» Records for this task:
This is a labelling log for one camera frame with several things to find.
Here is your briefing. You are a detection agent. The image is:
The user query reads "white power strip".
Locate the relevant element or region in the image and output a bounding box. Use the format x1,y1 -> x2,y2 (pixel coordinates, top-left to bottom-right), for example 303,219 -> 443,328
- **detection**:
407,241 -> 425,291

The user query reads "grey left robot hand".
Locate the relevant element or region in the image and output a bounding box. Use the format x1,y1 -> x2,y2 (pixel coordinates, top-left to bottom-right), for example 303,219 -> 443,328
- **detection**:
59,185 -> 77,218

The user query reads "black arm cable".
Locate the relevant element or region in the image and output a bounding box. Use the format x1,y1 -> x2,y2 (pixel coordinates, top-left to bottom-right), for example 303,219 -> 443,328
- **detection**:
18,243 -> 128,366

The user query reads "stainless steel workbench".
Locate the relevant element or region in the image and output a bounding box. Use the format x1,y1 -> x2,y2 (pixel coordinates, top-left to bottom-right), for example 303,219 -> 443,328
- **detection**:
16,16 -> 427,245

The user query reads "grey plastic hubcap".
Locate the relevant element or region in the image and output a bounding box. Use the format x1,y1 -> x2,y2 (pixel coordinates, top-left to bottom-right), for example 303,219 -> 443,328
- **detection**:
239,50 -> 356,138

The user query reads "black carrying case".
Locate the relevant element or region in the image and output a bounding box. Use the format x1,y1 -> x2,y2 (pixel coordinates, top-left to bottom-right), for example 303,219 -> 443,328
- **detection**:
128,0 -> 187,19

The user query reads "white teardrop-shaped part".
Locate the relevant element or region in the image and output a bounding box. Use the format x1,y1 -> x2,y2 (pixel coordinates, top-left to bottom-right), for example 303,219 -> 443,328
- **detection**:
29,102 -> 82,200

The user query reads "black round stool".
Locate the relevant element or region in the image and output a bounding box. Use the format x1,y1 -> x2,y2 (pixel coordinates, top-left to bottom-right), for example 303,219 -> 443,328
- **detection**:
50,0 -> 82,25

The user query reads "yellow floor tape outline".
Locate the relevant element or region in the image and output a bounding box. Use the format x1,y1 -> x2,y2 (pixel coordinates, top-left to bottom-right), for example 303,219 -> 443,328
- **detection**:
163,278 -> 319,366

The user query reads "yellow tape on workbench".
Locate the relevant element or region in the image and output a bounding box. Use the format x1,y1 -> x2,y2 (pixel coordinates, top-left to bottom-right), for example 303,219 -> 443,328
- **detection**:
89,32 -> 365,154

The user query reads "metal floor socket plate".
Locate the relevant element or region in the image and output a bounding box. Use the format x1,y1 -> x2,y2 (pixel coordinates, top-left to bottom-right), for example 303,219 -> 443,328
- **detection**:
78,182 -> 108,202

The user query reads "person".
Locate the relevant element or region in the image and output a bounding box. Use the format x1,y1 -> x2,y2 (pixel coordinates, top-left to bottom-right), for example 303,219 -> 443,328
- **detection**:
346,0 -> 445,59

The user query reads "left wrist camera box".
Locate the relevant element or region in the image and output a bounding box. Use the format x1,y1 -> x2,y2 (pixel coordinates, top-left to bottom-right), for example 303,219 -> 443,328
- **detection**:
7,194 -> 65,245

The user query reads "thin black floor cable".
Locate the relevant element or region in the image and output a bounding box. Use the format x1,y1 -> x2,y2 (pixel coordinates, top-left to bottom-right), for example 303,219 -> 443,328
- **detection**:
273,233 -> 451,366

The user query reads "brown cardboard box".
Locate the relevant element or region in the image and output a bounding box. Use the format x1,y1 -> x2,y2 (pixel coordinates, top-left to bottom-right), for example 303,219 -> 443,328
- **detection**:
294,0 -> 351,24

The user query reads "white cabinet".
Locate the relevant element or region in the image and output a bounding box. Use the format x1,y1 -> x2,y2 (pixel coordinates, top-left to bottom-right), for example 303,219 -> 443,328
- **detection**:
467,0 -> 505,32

» Aim of the exercise: Determine how many lines of the material hold the string "black", and state that number by itself.

» Finished exercise: 4